Хотя теория Ригля носила ретроспективный характер, развитие искусства в начале XX века отчасти подтвердило его выводы: так, появление абстрактной живописи ознаменовало следующий шаг дистанцирования от предмета и обращения взгляда на самое себя, на свои предпосылки и основания. Но в то же время в авангардном искусстве намечается активное обратное движение – не только назад к предмету, понятому как объективная, материальная данность, но и назад к искусству, понятому как производство, созидание, конструирование.
В 1918 – 1920 годах идея отказа от станковизма и перехода к иным, проективным, формам искусства, направленным на преобразование самой реальности, разделялась почти всеми представителями радикального авангарда, включая обоих его лидеров и соперников – Малевича и Татлина. Современники склонны были противопоставлять «предметные», «материалистические» конструкции Татлина «концептуальному экспрессионизму» Малевича33. Для самосознания советского авангарда конца 10-х – начала 20-х годов Малевич и Татлин играют примерно ту же парадигматическую роль, что и фигуры Платона и Аристотеля на известной фреске Рафаэля. Один указывает на небо как на царство эйдосов – идеальных прототипов реальных вещей. Другой призывает обратить внимание на землю, на мир оформленной, организованной материи. Производственники вняли последнему призыву. Однако их отношение к «земле» было далеко не пассивным. Напротив, именно в связи с контррельефами Татлина критик Николай Пунин определил ту задачу, решению которой и посвятили себя конструктивисты: «Земля должна быть обновлена и пересмотрена, как статья устава»34. Земной порядок лишается незыблемости и постоянства: отныне он не предмет отражения, а поле для активной, преобразовательной работы. Различие между Малевичем и Татлиным – это различие между миром энергий и миром субстанций. Конструктивизм рождается из стремления свести эти два мира воедино.
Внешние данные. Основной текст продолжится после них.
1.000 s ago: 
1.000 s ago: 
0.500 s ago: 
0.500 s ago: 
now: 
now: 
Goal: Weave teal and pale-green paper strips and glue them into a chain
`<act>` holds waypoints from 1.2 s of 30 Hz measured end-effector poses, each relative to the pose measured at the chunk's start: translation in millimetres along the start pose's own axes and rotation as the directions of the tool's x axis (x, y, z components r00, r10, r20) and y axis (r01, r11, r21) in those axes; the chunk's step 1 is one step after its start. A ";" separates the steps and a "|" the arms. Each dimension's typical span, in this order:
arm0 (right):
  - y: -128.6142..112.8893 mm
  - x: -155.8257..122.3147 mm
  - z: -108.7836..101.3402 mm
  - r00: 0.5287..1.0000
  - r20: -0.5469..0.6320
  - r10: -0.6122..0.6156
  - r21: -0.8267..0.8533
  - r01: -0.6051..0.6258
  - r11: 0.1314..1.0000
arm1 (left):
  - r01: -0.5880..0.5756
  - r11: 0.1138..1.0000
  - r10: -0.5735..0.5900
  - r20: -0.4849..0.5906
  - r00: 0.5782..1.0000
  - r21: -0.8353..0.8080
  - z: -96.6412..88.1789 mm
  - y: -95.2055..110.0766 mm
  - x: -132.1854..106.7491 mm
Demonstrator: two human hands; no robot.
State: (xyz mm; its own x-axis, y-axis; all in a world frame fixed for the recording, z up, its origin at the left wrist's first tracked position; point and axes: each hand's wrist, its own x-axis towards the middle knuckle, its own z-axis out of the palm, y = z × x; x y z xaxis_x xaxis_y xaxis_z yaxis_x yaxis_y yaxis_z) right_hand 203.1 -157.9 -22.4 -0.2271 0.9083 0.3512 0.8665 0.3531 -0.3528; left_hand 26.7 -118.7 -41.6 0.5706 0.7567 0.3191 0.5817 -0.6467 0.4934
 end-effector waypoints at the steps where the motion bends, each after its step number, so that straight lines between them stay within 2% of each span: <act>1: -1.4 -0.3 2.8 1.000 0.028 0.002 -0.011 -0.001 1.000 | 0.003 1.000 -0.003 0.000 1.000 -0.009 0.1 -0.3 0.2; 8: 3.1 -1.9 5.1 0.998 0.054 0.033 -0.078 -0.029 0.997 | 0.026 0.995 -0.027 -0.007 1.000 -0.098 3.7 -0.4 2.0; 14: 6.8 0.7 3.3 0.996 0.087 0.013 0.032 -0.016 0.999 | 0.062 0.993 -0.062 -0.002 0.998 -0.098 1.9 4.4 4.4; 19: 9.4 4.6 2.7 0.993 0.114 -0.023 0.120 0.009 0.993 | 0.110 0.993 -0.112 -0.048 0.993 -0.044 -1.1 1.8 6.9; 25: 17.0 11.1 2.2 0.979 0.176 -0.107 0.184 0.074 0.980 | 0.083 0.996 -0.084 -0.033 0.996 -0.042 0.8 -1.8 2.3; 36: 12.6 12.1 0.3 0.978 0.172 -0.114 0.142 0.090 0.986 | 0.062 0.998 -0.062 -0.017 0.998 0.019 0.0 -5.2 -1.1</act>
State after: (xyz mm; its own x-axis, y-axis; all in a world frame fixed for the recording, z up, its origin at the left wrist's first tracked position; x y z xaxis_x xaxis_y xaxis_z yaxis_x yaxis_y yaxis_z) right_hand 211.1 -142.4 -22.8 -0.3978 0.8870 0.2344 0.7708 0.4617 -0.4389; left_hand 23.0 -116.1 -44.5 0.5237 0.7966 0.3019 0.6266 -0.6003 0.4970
Необходимой предпосылкой провозглашенного конструктивистами перехода «от организации идей к организации вещей» было свойственное авангарду понимание самого произведения искусства как некой вещи (а не копии, пусть даже самой вольной, других вещей), как автореферентной конструкции, честно демонстрирующей свое устройство и свое медиальное качество. На теоретическом уровне эта логика с максимальной четкостью была сформулирована Николаем Пуниным в понятии «материальной художественной культуры». Под нею Пунин понимал «такую профессиональную организацию материальных элементов, специфических для каждого данного вида искусства, которая создала и создает тот остов, тот чисто материальный остов, каким является всякое произведение искусства»35. В работах Татлина Пунин увидел шаг, ведущий за пределы иллюзорного картинного пространства в пространство самой жизни и открывающий перспективу полного преодоления отчуждения между искусством и реальностью, между индивидуумом и социумом, между созерцанием и действием. «Мы на пороге монистической, коллективной, реальной и действенной культуры […], – писал он. – На обломках старой живописи, скульптуры и архитектуры вырастают новые роды художественного творчества; они стремятся населить мир не индивидуальными и прекрасными образцами-отражениями, а конкретными предметами. […] Мир личности и воображения – там, здесь начинается мир коллективный и реальный»36.
В этих словах уже содержится в сжатом виде та программа, которая будет развернута в текстах Осипа Брика, Бориса Арватова, Николая Чужака, Сергея Третьякова, Бориса Кушнера, Николая Тарабукина и других теоретиков производственного движения, работавших в сотрудничестве с художниками и писателями, еще недавно писавшими абстрактные картины и тексты на «заумном» языке. Возникает впечатление, что внутренняя логика развития модернизма в определенный момент приводит его к необходимости самоотрицания. А самоотрицание модернизма означает отрицание автономии искусства, на уровне художественной практики выражающейся в культивации «минимальных и необходимых» условий того или иного медиума.